Second of all, like most private universities, the people who tend to benefit from this experience the most are those who come from wealthy families. Good luck surviving on an unpaid internship in this economy if your parents can't help you out much. But that's more of a separate qualm. Internships are however, super important. If you want job placement immediately after school having internship experience will significantly improve your chances, but again, it definitely depends on what you did and who you know. But also, if you have to work your way through college it's going to be much more difficult to focus on your studies and time is not something that this university gives you much of. I'm talking 60+ hour projects that you have to finish in less than two weeks. Say goodbye to your social life if you want to succeed. Attending SCAD did greatly improve my work ethic though, but it also stressed me out to no end and gave me gray hairs and a handful of emotional breakdowns. So factor that in as well. This school is not for the weak-hearted.

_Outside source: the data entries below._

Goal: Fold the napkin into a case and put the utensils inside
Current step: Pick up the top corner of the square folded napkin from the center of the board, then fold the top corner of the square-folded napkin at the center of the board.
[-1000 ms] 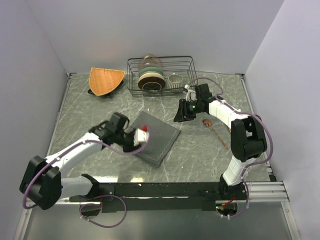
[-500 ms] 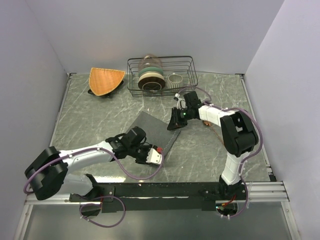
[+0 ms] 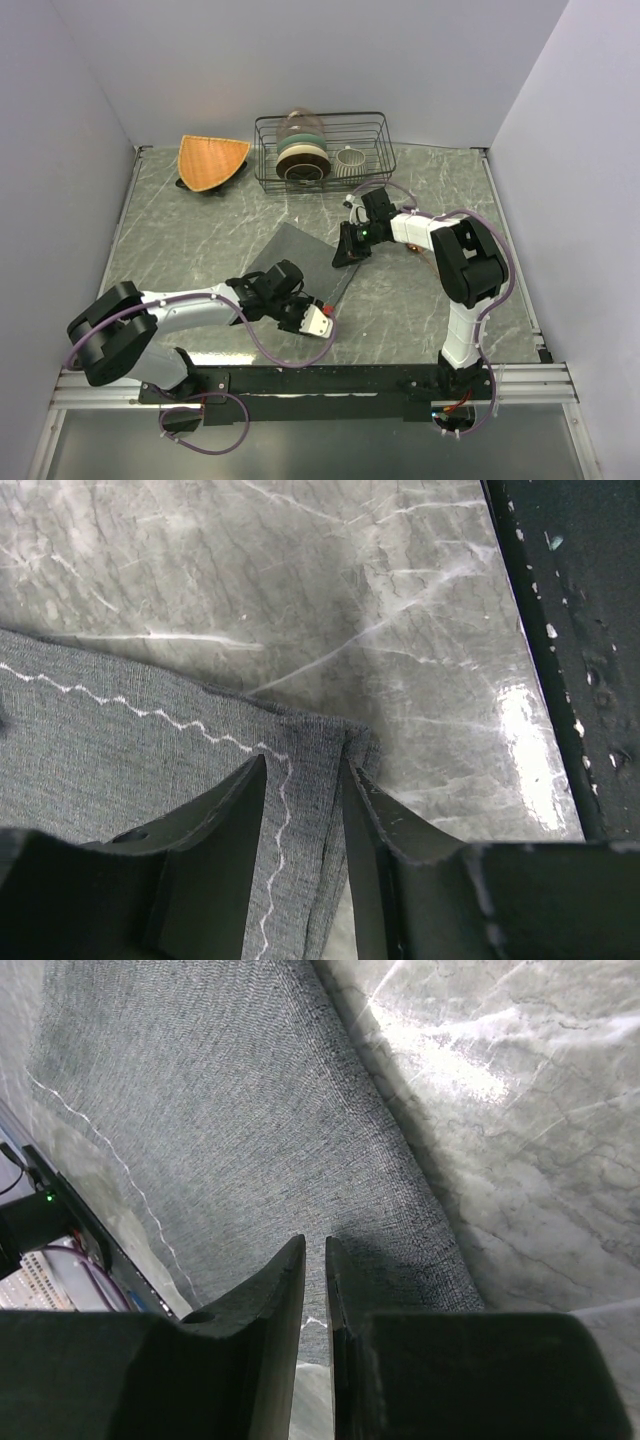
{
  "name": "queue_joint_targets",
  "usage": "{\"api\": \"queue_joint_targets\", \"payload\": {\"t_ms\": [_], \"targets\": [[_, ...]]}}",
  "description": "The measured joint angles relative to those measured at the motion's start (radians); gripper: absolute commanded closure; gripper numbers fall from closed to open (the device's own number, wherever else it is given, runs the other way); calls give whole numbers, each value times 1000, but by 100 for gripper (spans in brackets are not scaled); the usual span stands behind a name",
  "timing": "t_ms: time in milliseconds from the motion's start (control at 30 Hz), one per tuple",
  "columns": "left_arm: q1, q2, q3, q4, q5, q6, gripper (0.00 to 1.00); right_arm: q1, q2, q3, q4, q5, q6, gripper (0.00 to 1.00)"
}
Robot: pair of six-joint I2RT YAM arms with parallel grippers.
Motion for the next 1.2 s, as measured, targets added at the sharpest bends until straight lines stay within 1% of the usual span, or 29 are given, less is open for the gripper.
{"api": "queue_joint_targets", "payload": {"t_ms": [133,233,333,367,433,467,533,567,667,700,833,900,1000,1033,1100,1133,1200], "targets": [[-5,14,-2,13,-2,12,60,0,0,-5,1,1,0,79],[-5,26,-3,20,-5,22,62,0,0,-5,2,3,0,79],[-6,31,-4,21,-6,31,68,0,0,-5,2,7,0,79],[-6,31,-4,21,-6,34,72,1,0,-5,2,8,0,79],[-6,31,-4,23,-6,39,76,1,0,-5,2,10,0,79],[-6,31,-4,23,-5,39,80,2,0,-5,2,13,0,79],[-6,30,-4,23,-3,37,85,3,0,-5,2,15,0,79],[-2,29,-4,22,-1,34,90,5,0,-5,1,16,0,79],[21,26,-2,17,18,13,99,10,0,-5,0,18,0,78],[38,26,4,8,26,3,99,11,0,-5,-1,19,0,78],[119,25,46,-26,61,-17,99,13,0,-4,-8,21,-4,72],[174,22,80,-50,87,-31,99,13,0,1,-19,19,-8,71],[269,26,147,-84,124,-51,99,13,0,25,-53,14,-29,65],[290,30,165,-90,129,-57,99,13,-1,37,-63,13,-39,59],[359,65,234,-113,152,-71,99,13,-5,58,-81,13,-59,53],[395,98,278,-113,160,-87,99,11,-8,72,-97,12,-74,46],[452,159,341,-116,171,-108,99,8,-15,104,-122,9,-93,41]]}}
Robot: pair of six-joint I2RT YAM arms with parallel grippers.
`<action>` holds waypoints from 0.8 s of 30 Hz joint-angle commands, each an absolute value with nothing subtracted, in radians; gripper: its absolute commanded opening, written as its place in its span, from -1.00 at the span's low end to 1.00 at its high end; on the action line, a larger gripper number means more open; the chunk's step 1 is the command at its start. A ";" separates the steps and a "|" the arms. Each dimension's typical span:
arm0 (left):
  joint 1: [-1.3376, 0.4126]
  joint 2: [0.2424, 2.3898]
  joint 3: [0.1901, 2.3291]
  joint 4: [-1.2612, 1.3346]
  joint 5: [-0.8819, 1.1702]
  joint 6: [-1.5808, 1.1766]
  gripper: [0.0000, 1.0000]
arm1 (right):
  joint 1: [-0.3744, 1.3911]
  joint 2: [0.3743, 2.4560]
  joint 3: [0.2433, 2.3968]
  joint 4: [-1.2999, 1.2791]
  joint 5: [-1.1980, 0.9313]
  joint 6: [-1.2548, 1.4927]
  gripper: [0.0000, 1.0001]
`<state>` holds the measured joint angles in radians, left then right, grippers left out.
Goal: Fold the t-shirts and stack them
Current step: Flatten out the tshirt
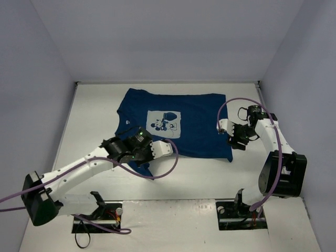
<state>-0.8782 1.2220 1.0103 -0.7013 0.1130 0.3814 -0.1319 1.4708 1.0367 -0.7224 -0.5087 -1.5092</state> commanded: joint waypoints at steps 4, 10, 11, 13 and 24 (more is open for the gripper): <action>-0.663 1.274 0.994 -0.784 0.332 0.561 -1.00 | -0.115 1.489 1.070 -0.746 -0.515 -1.510 0.12; -0.499 1.517 1.087 -0.969 0.622 0.854 -0.95 | -0.099 1.492 1.080 -0.747 -0.503 -1.504 0.13; -0.483 1.566 1.106 -0.969 0.620 0.859 -0.89 | -0.098 1.492 1.083 -0.747 -0.502 -1.502 0.13; -0.428 1.640 1.154 -0.970 0.650 0.852 -0.78 | -0.095 1.492 1.084 -0.747 -0.504 -1.499 0.12; -0.253 1.543 1.357 -0.969 0.741 0.765 0.00 | -0.043 1.443 1.109 -0.747 -0.588 -1.453 0.13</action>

Another problem area I encountered was the faculty in my department. I've heard that these problems are in other departments as well, because we're all human beings and have problems and bad days from time to time, but I did encounter some extremely unprofessional behavior within my particular department, which was Fashion Design. I did get some great advice from the faculty but some of them without naming any names could use some major attitude adjustment (or therapy). Professors need to leave their personal issues outside of school. Don't just not show up because you're having a bad day or lash out at students because you think they don't like you. It's completely unacceptable, immature, and hinders our learning experience. I've reported this behavior but I don't know if anything was done about it because of favoritism within the department. In my opinion, at a school as prestigious as SCAD you cannot just let your faculty go about harassing students and letting them get away with it. That deserves more than a little slap on the wrist.On the flip side, I did overall enjoy my time here for the friends I made, life experiences, and classes. Some of my favorite teachers weren't even within my department but from elective courses. SCAD does a really good job making the classes relevant to your interests and there are many thought-provoking discussions that take place in these classes. I regret not getting an internship, although I was lucky enough to land a salary job somewhat related to my degree less than a year after graduation. Not everyone is that lucky. Really make your time here worth it if you do attend. Learn how to utilize effective time management, don't goof off too much, and take full advantage of everything the school has to offer. I would recommend this school to any artist or designer who is serious about what they do, but know the risks and financial toll.